**Task objective**
Which lines of the entries below contain the string "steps"? Copy each one.

**Recorded information**
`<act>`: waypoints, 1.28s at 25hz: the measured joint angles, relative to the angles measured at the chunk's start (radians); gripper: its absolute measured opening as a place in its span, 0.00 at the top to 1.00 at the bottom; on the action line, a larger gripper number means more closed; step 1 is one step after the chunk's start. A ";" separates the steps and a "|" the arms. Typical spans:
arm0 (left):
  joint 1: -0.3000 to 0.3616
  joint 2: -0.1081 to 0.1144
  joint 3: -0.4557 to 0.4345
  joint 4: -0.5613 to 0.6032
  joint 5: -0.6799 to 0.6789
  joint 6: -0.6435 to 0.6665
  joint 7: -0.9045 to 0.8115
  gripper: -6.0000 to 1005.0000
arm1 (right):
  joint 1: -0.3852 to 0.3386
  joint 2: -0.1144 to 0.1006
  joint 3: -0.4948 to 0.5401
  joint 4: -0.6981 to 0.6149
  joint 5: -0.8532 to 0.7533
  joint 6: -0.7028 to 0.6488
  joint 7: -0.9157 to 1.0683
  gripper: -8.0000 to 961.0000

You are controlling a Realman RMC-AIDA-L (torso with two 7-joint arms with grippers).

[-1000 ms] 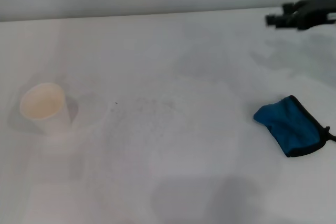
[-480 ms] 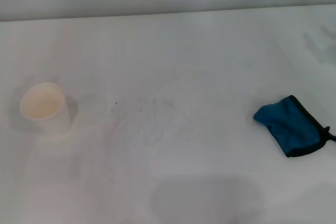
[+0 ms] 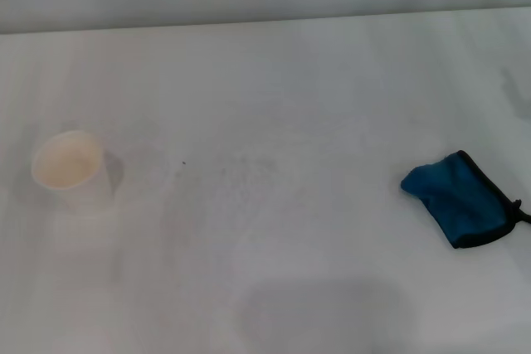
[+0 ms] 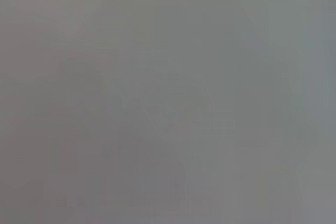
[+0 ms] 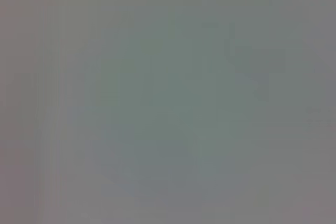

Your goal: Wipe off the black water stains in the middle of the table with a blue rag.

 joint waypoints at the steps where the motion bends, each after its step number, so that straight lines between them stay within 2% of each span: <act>1: -0.002 -0.001 0.000 0.002 0.000 -0.004 0.011 0.34 | -0.002 0.000 0.001 0.008 0.001 -0.007 -0.012 0.33; 7: -0.007 -0.003 0.000 0.038 -0.058 -0.020 0.067 0.34 | -0.003 0.003 0.004 0.049 0.003 -0.057 -0.074 0.33; 17: -0.006 -0.004 0.000 0.103 -0.124 -0.040 0.097 0.34 | -0.012 0.003 0.006 0.055 0.013 -0.062 -0.100 0.34; 32: -0.023 0.000 0.000 0.112 -0.147 -0.090 0.106 0.34 | -0.020 0.003 0.054 0.071 0.016 -0.041 -0.134 0.34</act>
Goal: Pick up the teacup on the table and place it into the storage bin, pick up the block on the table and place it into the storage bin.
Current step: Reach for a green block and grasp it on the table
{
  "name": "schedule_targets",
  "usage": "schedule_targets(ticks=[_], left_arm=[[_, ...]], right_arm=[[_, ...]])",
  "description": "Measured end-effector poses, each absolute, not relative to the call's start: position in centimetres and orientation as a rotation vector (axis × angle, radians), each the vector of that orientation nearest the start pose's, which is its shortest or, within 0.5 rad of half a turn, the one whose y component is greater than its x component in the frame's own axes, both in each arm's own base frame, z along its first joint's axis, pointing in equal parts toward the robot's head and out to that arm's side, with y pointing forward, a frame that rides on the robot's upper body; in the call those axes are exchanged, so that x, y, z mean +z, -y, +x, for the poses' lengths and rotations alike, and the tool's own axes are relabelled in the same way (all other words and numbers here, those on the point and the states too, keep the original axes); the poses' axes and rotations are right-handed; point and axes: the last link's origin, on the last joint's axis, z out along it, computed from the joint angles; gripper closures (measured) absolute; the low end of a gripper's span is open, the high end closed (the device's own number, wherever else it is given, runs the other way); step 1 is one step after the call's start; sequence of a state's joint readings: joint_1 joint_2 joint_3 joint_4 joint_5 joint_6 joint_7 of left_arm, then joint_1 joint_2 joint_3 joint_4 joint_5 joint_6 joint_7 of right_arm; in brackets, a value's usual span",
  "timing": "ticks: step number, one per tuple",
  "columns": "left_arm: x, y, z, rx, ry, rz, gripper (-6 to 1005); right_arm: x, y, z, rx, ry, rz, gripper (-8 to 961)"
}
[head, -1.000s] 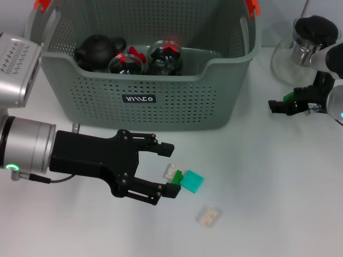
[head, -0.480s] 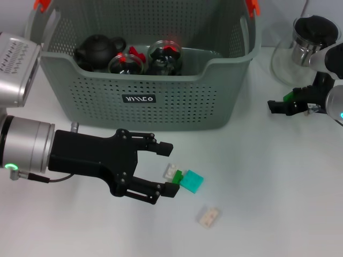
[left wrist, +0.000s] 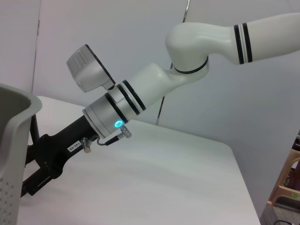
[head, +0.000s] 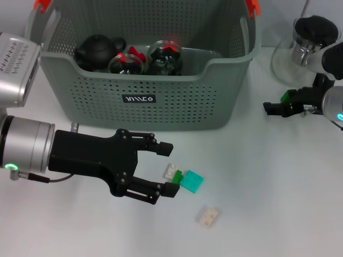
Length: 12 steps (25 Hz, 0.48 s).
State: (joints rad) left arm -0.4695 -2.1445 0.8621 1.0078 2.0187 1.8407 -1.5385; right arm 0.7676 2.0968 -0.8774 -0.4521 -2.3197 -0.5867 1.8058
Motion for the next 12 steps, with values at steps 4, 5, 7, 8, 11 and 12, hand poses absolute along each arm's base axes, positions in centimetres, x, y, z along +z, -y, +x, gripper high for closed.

**Final answer**
`<act>`: waypoints, 1.28s at 25hz: the measured joint angles, relative to the angles measured at the chunk's start (radians); gripper: its absolute measured opening as a place in its span, 0.00 at the top to 1.00 at the bottom; on the action line, a larger gripper number means more closed; step 1 is one step after the chunk's start. A ";" separates the steps and a "|" the arms. Typical spans:
 joint waypoints at the steps where the motion bends, each after its step number, so that straight lines between them stay within 2% of each span: <act>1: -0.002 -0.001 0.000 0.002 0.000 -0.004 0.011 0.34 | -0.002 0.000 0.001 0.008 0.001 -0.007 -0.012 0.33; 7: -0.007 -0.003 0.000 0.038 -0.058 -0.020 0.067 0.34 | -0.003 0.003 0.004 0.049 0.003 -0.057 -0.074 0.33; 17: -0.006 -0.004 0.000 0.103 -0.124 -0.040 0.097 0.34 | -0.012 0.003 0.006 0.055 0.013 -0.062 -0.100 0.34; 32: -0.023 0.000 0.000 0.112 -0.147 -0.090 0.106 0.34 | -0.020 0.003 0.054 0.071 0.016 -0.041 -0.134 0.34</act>
Length: 12 steps (25 Hz, 0.48 s).
Motion for the next 12 steps, with values at steps 4, 5, 7, 8, 11 and 12, hand poses absolute along each arm's base axes, positions in centimetres, x, y, z along +z, -y, +x, gripper high for closed.

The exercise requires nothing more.